|
Answer» At work last night a SERVER died with no display output. Rebooted it and found out it wasn't posting. Checked Power Supply Voltages and all looked good. I then removed all RAM sticks which were 512MB 333Mhz DDR ECC RAM, and installed 1 stick. Booted up server and it booted with 512MB RAM. I then held power button in and it shutdown. I then installed 2nd stick ( same channel ) Black Plastic Bank and booted it up with 1024MB. So once again I held power button in and shut it down. Added 3rd stick and it then booted successfully with 1536MB RAM. Helf power button in and shut it down. And then added 4th stick and tried to boot it up and black screen no post.
So I then said well maybe its the stick. I grabbed the stick out of slot 3 which is the Blue Plastic slot for dual channel paired identification and place dthe 4th stick into slot 3 and then booted it up and it booted with 1536MB RAM.
So OK... maybe there is something wrong with slot 4. Looked it over with flashlight and blew it out with canned air. Nothing looked wrong. I then thought to myself, well I have a spare server just like this one I will grab the entire RAM set out of that and place that into this server.

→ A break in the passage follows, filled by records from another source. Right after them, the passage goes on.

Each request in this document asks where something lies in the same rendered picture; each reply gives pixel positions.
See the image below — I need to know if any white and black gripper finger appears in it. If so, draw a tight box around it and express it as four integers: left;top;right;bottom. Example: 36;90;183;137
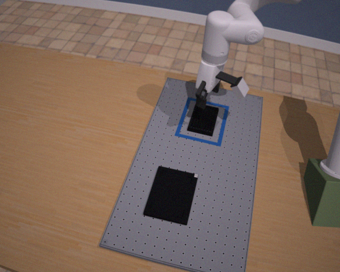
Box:
195;81;208;109
212;83;220;93

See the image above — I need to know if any black rectangular pad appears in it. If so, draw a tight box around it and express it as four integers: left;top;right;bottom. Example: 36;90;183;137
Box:
143;166;198;225

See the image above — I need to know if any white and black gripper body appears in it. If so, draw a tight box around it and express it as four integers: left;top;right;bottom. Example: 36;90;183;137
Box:
195;57;227;93

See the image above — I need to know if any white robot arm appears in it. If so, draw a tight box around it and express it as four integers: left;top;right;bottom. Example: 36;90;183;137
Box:
202;0;340;179

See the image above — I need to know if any blue tape outline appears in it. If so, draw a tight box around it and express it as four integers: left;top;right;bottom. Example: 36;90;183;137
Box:
175;97;229;146

Opened pannel and ejected Ram carefully, and noticed that the Ram in this other server was 400Mhz DDR ECC 512MB sticks and not 333Mhz like the others. Figured that the 3.2Ghz Dual Xeons would probably run better on 400Mhz vs 333 Mhz anyways if it does work, so I populated the 4 slots 2 in the black plastic banks and 2 in neighboring blue plastic banks and booted it up. System came up fine. Ran Memtest86 on it for 2 hrs and no errors.

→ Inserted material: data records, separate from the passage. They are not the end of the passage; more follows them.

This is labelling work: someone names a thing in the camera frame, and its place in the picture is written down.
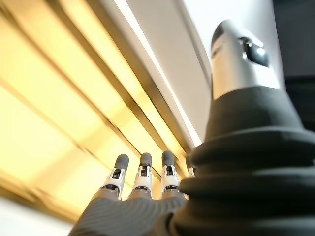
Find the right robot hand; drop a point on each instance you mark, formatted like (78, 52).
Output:
(246, 159)

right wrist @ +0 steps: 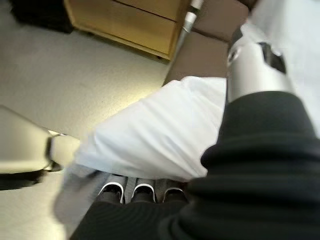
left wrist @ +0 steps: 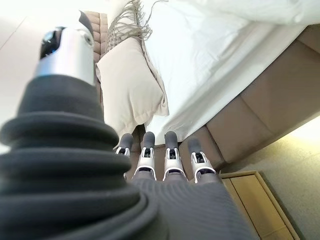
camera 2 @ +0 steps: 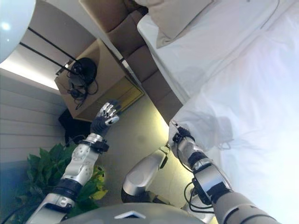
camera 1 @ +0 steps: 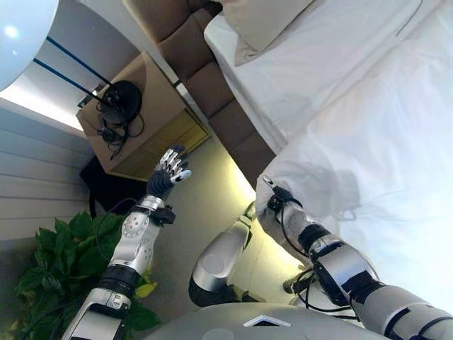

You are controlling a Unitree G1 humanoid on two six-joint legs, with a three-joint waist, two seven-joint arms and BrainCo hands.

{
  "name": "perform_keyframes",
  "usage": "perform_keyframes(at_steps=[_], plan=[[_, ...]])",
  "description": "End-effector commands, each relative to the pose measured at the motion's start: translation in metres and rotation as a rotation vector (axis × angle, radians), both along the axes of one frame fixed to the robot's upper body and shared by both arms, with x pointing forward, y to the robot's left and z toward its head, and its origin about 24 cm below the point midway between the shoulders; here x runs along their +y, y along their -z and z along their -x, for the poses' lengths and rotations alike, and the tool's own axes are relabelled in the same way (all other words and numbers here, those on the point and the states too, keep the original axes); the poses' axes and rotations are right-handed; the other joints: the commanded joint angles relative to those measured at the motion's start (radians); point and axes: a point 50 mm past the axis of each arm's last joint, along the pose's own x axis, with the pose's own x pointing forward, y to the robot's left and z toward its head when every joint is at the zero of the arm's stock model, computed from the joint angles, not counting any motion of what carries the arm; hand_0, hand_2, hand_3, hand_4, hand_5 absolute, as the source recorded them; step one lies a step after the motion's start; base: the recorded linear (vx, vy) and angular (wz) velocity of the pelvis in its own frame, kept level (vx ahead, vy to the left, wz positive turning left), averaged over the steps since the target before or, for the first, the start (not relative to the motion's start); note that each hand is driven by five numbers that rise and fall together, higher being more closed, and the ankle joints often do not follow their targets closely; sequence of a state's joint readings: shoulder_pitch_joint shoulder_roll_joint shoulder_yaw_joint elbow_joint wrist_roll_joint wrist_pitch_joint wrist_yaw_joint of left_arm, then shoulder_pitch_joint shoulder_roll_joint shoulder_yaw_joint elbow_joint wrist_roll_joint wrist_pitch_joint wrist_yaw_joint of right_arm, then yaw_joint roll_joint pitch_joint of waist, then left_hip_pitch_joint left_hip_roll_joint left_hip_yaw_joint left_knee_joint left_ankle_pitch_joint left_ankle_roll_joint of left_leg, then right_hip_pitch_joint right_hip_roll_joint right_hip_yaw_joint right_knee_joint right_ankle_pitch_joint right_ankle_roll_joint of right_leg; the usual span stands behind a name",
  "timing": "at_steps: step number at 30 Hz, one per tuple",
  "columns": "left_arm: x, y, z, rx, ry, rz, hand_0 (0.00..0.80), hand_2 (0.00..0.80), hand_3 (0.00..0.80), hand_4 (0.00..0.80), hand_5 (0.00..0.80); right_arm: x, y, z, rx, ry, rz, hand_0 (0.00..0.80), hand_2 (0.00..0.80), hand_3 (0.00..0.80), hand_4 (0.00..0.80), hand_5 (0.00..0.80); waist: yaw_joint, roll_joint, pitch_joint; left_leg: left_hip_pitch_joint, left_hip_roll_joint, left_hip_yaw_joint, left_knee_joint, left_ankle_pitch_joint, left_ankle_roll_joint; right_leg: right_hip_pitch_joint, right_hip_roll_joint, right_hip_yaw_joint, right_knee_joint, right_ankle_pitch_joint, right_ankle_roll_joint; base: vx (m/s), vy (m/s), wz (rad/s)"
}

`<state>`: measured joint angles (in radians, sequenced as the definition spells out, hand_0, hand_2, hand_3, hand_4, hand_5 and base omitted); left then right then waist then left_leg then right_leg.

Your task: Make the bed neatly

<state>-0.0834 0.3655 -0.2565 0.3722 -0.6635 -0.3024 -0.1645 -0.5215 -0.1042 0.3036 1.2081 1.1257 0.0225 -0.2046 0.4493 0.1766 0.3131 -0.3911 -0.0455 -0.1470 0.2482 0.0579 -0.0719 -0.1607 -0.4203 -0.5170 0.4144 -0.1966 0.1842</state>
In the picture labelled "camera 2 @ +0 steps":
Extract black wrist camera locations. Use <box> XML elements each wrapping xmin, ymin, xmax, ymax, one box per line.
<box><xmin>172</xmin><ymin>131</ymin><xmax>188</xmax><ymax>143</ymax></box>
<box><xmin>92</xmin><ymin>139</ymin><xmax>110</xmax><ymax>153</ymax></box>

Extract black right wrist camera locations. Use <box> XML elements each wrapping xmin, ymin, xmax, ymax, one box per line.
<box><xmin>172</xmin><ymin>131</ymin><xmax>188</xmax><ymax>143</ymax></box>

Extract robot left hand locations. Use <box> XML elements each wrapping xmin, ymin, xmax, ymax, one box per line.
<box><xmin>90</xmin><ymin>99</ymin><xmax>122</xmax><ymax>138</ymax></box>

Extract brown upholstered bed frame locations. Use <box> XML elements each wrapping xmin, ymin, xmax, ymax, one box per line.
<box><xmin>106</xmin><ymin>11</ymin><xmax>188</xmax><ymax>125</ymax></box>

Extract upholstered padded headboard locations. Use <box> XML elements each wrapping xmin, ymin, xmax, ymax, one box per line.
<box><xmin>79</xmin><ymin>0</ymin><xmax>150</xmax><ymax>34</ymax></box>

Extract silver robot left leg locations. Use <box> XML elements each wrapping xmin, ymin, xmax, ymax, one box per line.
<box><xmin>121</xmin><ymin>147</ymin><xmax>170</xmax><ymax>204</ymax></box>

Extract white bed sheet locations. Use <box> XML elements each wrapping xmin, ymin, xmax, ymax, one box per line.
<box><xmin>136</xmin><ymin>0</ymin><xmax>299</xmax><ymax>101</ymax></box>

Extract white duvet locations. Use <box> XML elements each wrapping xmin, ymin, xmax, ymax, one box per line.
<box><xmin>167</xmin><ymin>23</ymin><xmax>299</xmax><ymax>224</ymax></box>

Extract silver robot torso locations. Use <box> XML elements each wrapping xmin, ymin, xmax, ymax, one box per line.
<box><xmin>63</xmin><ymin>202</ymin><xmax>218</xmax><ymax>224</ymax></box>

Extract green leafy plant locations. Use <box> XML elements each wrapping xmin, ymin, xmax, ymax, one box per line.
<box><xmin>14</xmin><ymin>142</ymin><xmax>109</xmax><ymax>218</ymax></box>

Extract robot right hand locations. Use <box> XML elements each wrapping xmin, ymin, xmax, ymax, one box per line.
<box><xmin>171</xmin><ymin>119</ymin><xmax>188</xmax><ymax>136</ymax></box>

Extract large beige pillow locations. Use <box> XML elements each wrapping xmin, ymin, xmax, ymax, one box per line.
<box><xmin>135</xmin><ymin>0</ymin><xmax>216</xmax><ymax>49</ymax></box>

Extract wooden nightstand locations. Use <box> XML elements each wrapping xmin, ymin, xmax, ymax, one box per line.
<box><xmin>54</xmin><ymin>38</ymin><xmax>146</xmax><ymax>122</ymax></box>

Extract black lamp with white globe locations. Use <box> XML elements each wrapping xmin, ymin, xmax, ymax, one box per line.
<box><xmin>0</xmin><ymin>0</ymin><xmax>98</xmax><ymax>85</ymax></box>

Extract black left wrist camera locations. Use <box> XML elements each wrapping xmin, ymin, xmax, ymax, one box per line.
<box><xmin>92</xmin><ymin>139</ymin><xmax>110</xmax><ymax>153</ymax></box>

Just out of curiosity I placed the 4 sticks into the other server and booted that up. That server came up fine on the Ram that that this original server rejected with no post. Ejected the Ram out of both and put both servers Ram back into original 4U chassis they came from. Spare box booted fine with its original Ram. Troubled box once again did not post with black screen.
Just out of curiosity, I had 2 spare sticks of 512MB 400Mhz DDR ECC Ram from another server that got butchered for parts when the caps leaked on it. I placed these faster 512MB 400Mhz FSB ECC Ram sticks into slot 2 and 3 with the 512MB 333Mhz FSB ECC Ram into slots 0 and 1, and booted up the troubled server. The server posted. (INTERESTING)

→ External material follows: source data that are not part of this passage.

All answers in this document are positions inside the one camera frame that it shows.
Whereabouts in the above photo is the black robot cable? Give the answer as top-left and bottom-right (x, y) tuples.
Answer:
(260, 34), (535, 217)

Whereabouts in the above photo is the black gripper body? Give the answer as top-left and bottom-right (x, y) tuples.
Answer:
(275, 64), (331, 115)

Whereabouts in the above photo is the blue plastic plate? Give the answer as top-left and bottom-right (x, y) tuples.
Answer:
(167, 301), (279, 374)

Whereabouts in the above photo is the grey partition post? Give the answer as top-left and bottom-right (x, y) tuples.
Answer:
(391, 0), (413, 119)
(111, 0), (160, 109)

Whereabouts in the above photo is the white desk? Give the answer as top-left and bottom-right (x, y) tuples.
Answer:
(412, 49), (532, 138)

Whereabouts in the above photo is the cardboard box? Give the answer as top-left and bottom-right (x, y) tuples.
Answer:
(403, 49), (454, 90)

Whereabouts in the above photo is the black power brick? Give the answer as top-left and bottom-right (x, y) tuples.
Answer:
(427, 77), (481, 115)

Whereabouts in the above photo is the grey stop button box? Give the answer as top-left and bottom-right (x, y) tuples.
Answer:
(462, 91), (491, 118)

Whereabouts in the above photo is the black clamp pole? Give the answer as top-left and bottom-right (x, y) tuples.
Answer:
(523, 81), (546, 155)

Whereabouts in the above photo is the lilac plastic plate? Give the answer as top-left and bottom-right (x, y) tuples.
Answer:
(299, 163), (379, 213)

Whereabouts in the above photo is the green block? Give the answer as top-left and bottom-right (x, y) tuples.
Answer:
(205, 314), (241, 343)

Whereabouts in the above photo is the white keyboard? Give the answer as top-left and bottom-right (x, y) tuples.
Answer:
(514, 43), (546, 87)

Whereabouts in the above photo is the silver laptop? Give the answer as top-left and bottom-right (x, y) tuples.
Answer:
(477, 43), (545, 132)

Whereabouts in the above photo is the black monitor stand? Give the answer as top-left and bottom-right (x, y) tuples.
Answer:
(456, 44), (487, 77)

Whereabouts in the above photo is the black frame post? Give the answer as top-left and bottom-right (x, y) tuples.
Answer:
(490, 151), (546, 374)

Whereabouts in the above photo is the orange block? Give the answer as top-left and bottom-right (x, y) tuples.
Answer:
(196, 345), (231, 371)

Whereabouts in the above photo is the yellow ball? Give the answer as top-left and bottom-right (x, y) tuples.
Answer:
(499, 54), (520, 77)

Booted up the server off of my Knoppix CD and performed Memtest86. Passed 2 complete TESTS without issues, but Memtest86 thinks that the dual Xeon system is a Pentium 4. Also the memtest86 is stating that the servers MEMORY is running at 400Mhz FSB, where i expected it to downclock the faster Ram to that of the slower Ram.
Shutdown server. Swapped the 2 pairs between banks so that slots 0 and 1 were now stuffed with 400Mhz FSB Ram and the slots 2 and 3 were not stuffed with 333Mhz FSB Ram. Booted server and black screen. Ok.... so lets remove a 333Mhz stick from slot 3 ( the 4th slot ). System booted fine at 1536MB. Now this is getting strange!
I have NEVER seen such oddness with Ram to where a slot is picky and wants the Faster Ram or NO Ram..LOL ... The only thing I can think of is memory controller, but if memory controller was acting up then I would expect it to be a situation in which it would have an issue with speed being too fast, not too slow
Anyone have any ideas as to why this is happening?
Sure I can stuff it with faster RAM and put it back into operation after proper bench testing with SuperPI etc and Memtest86 etc, but not understanding why this oddity is happening ... I had to share it with you all and get your input on it.
Also to verify that I am not missing a post beep code, I removed all Ram and booted server and it came up with the proper RAM POST Error Beeps, so i know its not as if the server is missing a internal speaker and not giving beep codes when its blacked out without post.
Is there some utility i should run on this server other than SuperPI and Memtest86 to stress it and test it for errors with the mismatched set?
Wish I had one of those PCI Post Cards to stuff into a slot and see at exactly what point the post is hanging. I think that might be the only way to know where its getting hung. But that still wouldnt answer why faster Ram works and slower doesnt in the 4th slot which is slot 3.
History of this server is that it was running for about 3 years without issues crunching data related to mailing address recognition from an OCR system. This was one of 12 nodes that crunch addresses so that between the time that mail is cancelled and address lifted by OCR on AFCS Machine, there are results for the sorting DBCS automated machinery to place the mail on the correct route. This system is important for change of addresses among other reasons so that mail goes where it belongs every day around the world. We found it dead today when it wasn't on the network. Its powered through a huge UPS system with banks of lead acid batteries at the USPS that I work at, so power is clean to all equipment. The other guys in the shop handed it off to me because I have a degree in this stuff, 25+ years experience with computer electronics, and am good at getting dead servers back up and running. Generally they fail and get shipped out to be serviced at a repair facility, but I take pride in fixing this stuff myself down to the component level when time permits on top of other duties to keep the mail flowing on time to everyones mailboxes.
PATIO helped me on a different subject, and I believe
Quote All i know is there have been volumes WRITTEN on how picky Xeon servers are about RAM and it's configurations...Intel has a bunch of info on it.
Is directly related to my issue, so i will close this I guess. I put the server back in operation and its running fine with mixed ECC RAM Pairs.
Bank 0 = 512MB ECC DDR 333Mhz Bank 1 = 512MB ECC DDR 333Mhz Bank 2 = 512MB ECC DDR 400Mhz Bank 3 = 512MB ECC DDR 400Mhz
Ran Memtest86 on this server for 7.5 hrs last night and it was happy with mixed RAM pairs, so no need to keep this open I guess.
Thanks Patio for solving 2 issues with 1 stone of info sort of speak...LOL
|